# Conceptual model

## Elementary components level

`floodam.building`

relies on a decomposition of a building in elementary components. For each elementary component, the damage process is modelled as follows:

- Before a flood, the elementary component is assumed to be in a normal state (i.e. non altered). An elementary component that is in a normal state is not necessarily new. As a result, its replacement value can depend on its level of dilapidation.
- When a flood occurs, the elementary component can be altered (i.e. it can switch to an altered state, for instance moist, dirty, damaged, destroyed, depending on the water depth and submersion duration). This step reflects the elementary component sensitivity to flooding, which has been defined based on expert knowledge.
- To go back to normal state, it is necessary to take one or several actions.
- The sum of the costs of these actions is considered to be the damage to the elementary component.

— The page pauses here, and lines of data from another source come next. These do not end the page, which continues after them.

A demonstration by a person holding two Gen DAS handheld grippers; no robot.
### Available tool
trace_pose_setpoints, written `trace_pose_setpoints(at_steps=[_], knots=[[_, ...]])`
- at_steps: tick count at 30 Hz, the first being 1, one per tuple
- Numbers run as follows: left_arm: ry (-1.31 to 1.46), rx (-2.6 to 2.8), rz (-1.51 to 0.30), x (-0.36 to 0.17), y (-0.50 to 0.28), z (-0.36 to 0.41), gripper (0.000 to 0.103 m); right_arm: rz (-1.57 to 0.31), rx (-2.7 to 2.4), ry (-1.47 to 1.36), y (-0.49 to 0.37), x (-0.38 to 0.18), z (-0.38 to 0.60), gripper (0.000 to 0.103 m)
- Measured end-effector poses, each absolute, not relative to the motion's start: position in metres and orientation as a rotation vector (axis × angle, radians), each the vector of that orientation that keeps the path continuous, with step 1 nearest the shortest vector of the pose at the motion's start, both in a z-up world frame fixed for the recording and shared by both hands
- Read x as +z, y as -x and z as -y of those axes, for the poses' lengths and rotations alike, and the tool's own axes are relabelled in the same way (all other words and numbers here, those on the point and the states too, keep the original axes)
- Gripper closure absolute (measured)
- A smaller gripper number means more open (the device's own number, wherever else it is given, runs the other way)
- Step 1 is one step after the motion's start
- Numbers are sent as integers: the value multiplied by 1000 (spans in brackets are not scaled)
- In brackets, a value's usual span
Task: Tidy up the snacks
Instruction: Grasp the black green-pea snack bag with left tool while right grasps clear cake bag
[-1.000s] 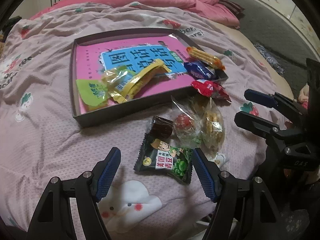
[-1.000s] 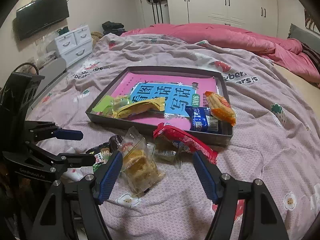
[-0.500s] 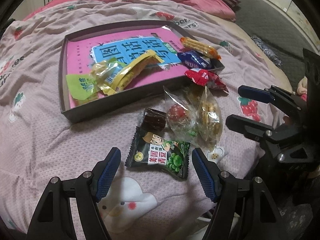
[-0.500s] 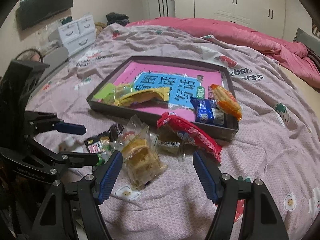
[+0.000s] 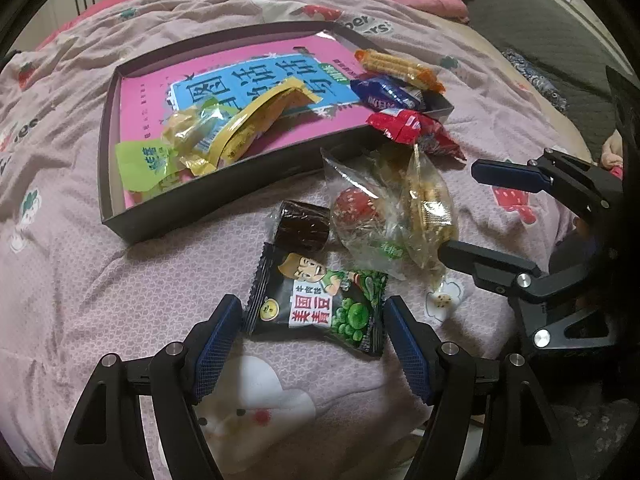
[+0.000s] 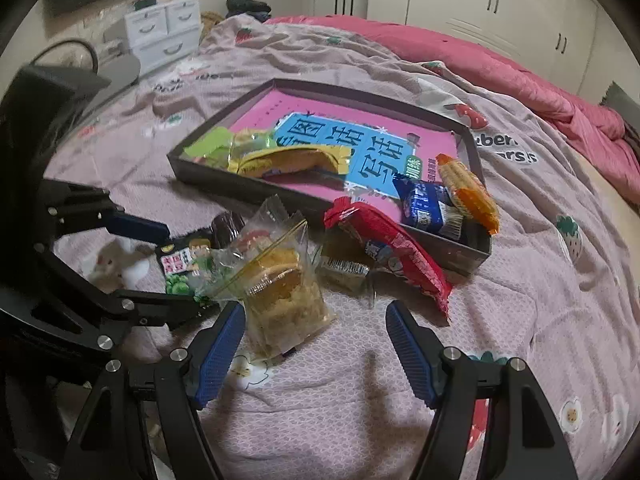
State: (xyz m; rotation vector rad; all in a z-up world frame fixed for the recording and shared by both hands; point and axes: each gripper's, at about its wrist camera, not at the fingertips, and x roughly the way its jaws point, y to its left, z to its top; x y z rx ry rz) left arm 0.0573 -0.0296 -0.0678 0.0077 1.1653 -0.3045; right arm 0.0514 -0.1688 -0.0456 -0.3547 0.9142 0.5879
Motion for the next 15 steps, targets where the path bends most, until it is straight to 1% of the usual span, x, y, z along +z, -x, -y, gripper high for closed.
trace_pose_setpoints(at_steps=[12,13,15], knots=[[2,-295,-1194,-76,-64,27,27,-916,634,437,-62,-66,150,31],[8,-296,-1196,-77,-64,27,27,-913,640,435,-62,-66,150,32],[13,-298,-1200,-78,-65,26,27,-903,665,428,-63,-65,149,40]])
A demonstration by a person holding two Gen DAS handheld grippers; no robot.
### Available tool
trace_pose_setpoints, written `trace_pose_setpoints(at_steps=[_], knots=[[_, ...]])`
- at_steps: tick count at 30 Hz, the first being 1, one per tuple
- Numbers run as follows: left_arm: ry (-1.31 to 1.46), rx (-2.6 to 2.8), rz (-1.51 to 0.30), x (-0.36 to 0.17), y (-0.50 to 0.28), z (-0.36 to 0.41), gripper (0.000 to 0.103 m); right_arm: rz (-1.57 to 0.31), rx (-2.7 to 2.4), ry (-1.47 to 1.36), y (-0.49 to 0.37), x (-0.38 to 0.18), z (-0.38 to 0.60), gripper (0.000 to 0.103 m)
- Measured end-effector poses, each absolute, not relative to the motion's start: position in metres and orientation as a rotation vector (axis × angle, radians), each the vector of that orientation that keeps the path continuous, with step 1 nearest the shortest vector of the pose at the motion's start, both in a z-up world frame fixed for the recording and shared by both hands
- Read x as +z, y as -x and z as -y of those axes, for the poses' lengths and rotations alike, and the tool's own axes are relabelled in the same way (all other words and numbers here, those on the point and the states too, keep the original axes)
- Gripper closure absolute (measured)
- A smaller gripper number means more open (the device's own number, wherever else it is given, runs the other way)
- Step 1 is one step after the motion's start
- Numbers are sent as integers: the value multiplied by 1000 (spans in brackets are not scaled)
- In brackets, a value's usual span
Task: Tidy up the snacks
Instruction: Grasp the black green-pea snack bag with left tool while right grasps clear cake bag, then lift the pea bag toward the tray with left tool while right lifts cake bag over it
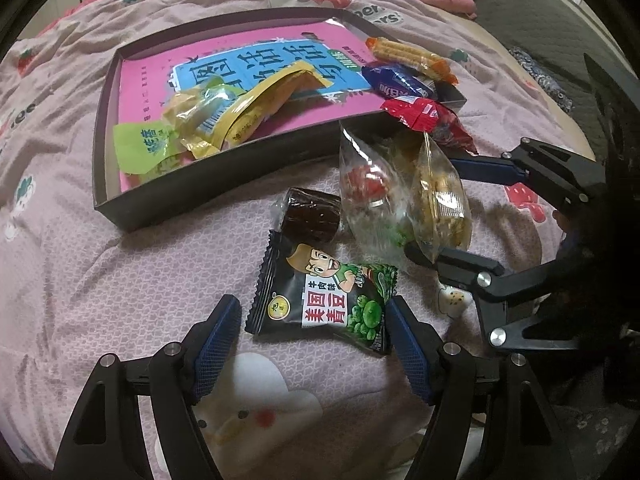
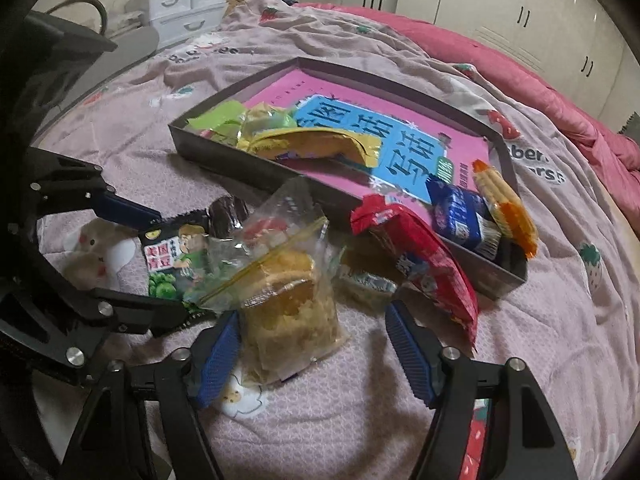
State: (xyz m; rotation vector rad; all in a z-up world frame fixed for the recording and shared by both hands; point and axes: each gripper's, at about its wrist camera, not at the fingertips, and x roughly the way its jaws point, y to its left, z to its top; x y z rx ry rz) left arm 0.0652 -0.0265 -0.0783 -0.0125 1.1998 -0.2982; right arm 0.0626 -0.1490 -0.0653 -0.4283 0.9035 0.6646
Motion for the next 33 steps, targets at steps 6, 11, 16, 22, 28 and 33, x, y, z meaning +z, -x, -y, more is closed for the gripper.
trace_pose_setpoints(at_steps=[6,11,16,22,28,33], knots=[[3,-298,-1202,-82,-67,30,27,-902,714,411,-59,-63,148,57],[-1,-292,-1196,-83,-67,33,27,-894,724,289,-64,-48,164,57],[7,-283,-1197,-84,-68,32,36,-878,729,206,-68,-38,175,57],[15,-284,-1193,-80,-66,29,55,-867,731,143,-72,-32,181,57],[11,-297,-1177,-72,-61,26,71,-856,734,98,-74,-26,186,57],[38,-313,-1156,-61,-58,21,77,-846,737,73,-75,-23,189,57]])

For each elementary component, the damage process is modelled for all possible combinations of flood parameters (water depth and submersion duration in `floodam.building`

v1.0.0). Thus, the domain of definition of the elementary damage functions produced by `floodam.building`

is the set of all possible combinations of flood parameters. In other words, for each elementary component:

\[d_{e} = f(h, d)\]

where:

- \(d_{e}\) is the level of damage suffered by the elementary component;
- \(h\) is the water depth in centimetres, which is comprised between \(-\infty\) and \(+\infty\);
- \(d\) is the flood duration in hours, which is comprised between \(-\infty\) and \(+\infty\)

## Building level

Buildings are described precisely in terms of geometry, composition, and contents, which enables `floodam.building`

to make an inventory of the elementary components and to locate them within a building. More specifically, for each elementary component that is present in a building, `floodam.building`

identifies the storey and room in which it is located, but also the height at which it is located, relative to the ground. Combining this inventory with elementary damage functions leads to a damage function at the building level, which can be adjusted by information on potential flood protective devices. Damage functions at the building level can be either absolute (directly in €) or relative to a summary statistic of the corresponding building (surface, value of contents for instance.)